How does Mojo plan to make itself "Pythonic" before launch?

ParadaCarleton commented 1 year ago

Review Mojo's priorities

[X] I have read the roadmap and priorities and I believe this request falls within the priorities.

What is your request?

A plan for fixing difficult-to-read code, like the example here. How does Mojo plan to make itself Pythonic before release?

What is your motivation for this change?

Seeing this example function in the docs, which makes me extremely nervous about Mojo becoming yet another D or Julia (easier than C++, but not easy enough to make people switch):

fn matmul_vectorized_1(C: Matrix, A: Matrix, B: Matrix):
    for m in range(C.rows):
        for k in range(A.cols):
            @parameter
            fn dot[nelts : Int](n : Int):
                C.store[nelts](m,n, C.load[nelts](m,n) + A[m,k] * B.load[nelts](k,n))
            vectorize[nelts, dot](C.cols)

Comparing with Julia, another language for ML backend development:

using LoopVectorization
using StarSlice

function *(C::Matrix, A::Matrix, B::Matrix)
    for m in axes(C, 1)
        for k in axes(A, 2)
            @turbo @. C[m, *] += A[m, k] * B[k, *]

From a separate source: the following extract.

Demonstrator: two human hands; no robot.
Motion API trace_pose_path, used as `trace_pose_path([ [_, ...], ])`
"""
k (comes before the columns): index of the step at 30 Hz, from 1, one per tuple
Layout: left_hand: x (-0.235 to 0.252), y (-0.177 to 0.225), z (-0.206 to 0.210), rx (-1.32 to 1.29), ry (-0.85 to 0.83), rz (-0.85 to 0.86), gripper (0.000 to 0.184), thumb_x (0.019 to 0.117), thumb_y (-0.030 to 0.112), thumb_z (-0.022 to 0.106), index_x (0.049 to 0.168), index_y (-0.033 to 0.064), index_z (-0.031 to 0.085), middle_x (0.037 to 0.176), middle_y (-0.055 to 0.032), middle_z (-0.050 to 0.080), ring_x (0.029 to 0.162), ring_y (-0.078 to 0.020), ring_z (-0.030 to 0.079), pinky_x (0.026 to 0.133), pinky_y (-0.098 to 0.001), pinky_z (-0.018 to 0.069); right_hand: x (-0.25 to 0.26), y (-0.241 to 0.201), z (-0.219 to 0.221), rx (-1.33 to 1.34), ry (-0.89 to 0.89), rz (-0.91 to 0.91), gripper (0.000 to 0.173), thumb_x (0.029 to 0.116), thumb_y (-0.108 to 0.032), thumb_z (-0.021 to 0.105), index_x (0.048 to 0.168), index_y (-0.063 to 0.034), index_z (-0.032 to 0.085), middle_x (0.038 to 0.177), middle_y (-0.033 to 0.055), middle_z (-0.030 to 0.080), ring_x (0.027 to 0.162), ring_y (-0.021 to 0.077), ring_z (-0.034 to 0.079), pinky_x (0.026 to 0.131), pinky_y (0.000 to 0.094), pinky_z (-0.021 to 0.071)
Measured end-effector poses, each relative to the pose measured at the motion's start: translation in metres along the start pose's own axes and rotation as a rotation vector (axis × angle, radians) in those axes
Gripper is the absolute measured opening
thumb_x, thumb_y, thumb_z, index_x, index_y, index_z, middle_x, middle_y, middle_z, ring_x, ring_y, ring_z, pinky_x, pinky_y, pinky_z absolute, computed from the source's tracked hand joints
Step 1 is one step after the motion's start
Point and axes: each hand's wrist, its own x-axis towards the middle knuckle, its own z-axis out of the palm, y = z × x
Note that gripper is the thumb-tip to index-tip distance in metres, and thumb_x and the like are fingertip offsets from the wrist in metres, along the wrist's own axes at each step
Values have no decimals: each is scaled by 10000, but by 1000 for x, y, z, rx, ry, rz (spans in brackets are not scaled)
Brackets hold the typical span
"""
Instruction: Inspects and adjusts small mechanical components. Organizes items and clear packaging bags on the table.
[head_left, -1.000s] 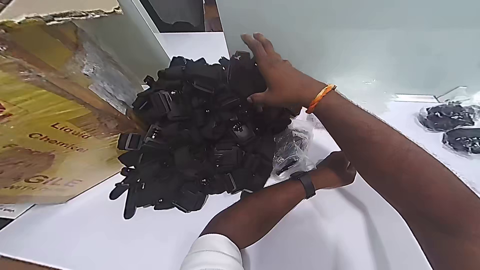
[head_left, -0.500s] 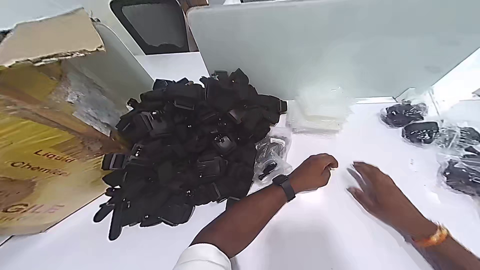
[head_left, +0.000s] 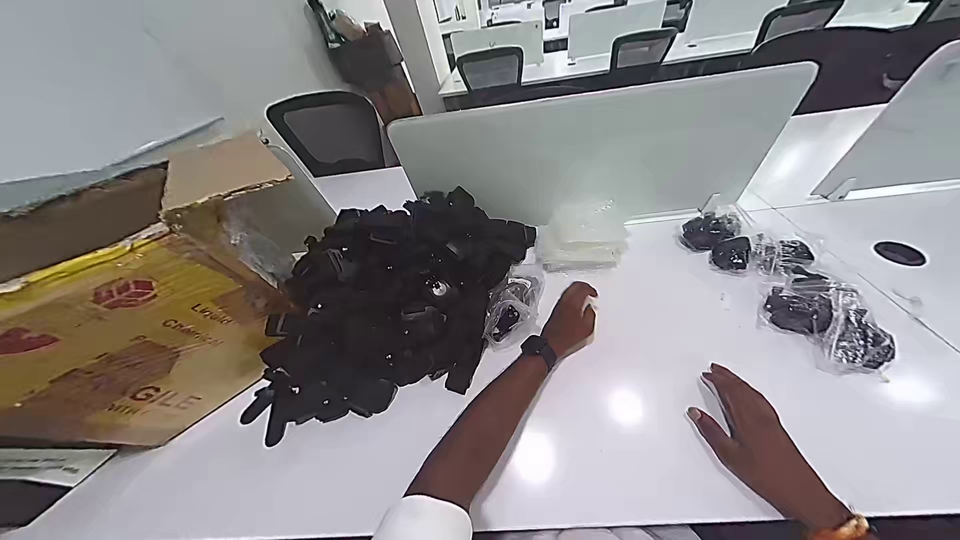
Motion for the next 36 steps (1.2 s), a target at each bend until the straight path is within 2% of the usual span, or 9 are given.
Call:
trace_pose_path([
  [3, 21, -1, -18, -179, 328, -298, 448, 1014, 172, 578, 1396, -56, 520, 1424, -255, 542, 1313, -349, 554, 1091, -485, 480, 40, -7, -7, 217, -20, 55, 724, 979, -499, 549, 1496, -3, 447, 1562, 224, 414, 1450, 333, 413, 1190, 490, 359],
  [6, 47, -4, -32, -371, 518, -525, 551, 1081, 327, 475, 1490, -37, 408, 1479, -276, 485, 1357, -379, 505, 1121, -530, 431, 103, -6, 4, 421, -12, 72, 698, 1024, -418, 545, 1522, 36, 368, 1574, 255, 378, 1435, 304, 440, 1188, 404, 390],
  [13, 105, -36, -45, -399, 633, -682, 665, 1083, 548, 307, 1428, 3, 472, 1368, -269, 554, 1239, -401, 560, 1017, -601, 461, 285, 1, 55, 748, 127, 174, 641, 1077, -422, 457, 1545, 6, 364, 1578, 230, 399, 1452, 291, 424, 1195, 451, 375],
  [18, 130, -63, -50, -460, 568, -769, 861, 1024, 708, 189, 1313, 14, 608, 1339, -261, 588, 1217, -411, 570, 952, -634, 470, 364, 15, 72, 1192, 115, 159, 762, 1082, -581, 109, 1598, -48, 281, 1658, 119, 324, 1514, 216, 344, 1237, 389, 297],
  [22, 143, -70, -41, -538, 505, -764, 842, 1016, 727, 224, 1416, 66, 559, 1460, -199, 541, 1329, -373, 518, 1038, -623, 438, 397, 14, 79, 1242, 54, 205, 855, 1043, -622, -9, 1586, -59, 338, 1649, 115, 341, 1510, 216, 338, 1225, 424, 284],
  [27, 140, -55, -22, -574, 431, -652, 788, 1017, 728, 232, 1550, 180, 424, 1569, -117, 452, 1430, -306, 439, 1114, -608, 390, 379, -15, 83, 1248, -13, 251, 762, 1054, -645, 113, 1624, -164, 275, 1666, 66, 308, 1521, 183, 306, 1232, 463, 300],
  [30, 144, -66, -25, -660, 505, -606, 734, 1065, 628, 244, 1553, 104, 404, 1563, -150, 445, 1426, -290, 441, 1137, -556, 396, 369, -16, 79, 1227, -22, 208, 756, 1048, -659, 97, 1629, -218, 294, 1684, 39, 283, 1540, 214, 272, 1230, 526, 258],
  [32, 156, -74, -37, -689, 601, -574, 660, 1107, 484, 261, 1536, -1, 388, 1571, -216, 405, 1450, -304, 398, 1179, -513, 348, 378, -2, 83, 1191, 78, 160, 750, 1073, -586, 89, 1611, -110, 303, 1685, 93, 264, 1546, 219, 263, 1250, 472, 242],
  [36, 159, -80, -54, -691, 501, -592, 702, 1090, 547, 223, 1542, 46, 418, 1595, -160, 409, 1482, -268, 370, 1201, -493, 313, 385, 0, 83, 1163, 100, 187, 734, 1070, -591, 78, 1624, -159, 293, 1698, 54, 239, 1552, 200, 241, 1243, 483, 246],
])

Where @. vectorizes, * slices an array along the given dimension, and @turbo automatically tunes parameters like nelts.

Any other details?

Some big problems that make the mojo implementation difficult for me to read:

The use of [x] for both indexing and parameters; I can't tell which is which without making a conscious effort to understand.
Why is it necessary to pass nelts as a parameter to the function? In Mojo, from what I can tell, array sizes are included in array types, so shouldn't this automatically be inferred?
The redundant vectorize function, which looks like it does the same thing as map/vmap but with a name twice as long and incompatible with base Python/Jax code. I understand vectorize is in Numpy, but it's there for historical reasons--mostly since the name map is already taken by base Python--so why not just use map?
What @parameter does is extremely unclear to me.

soraros commented 11 months ago

I share your sentiment that Mojo could feel more pythonic, however, it's unreasonable to assume the kind of kernel program you show above will look anything like Python you see in the wild today, which are higher level.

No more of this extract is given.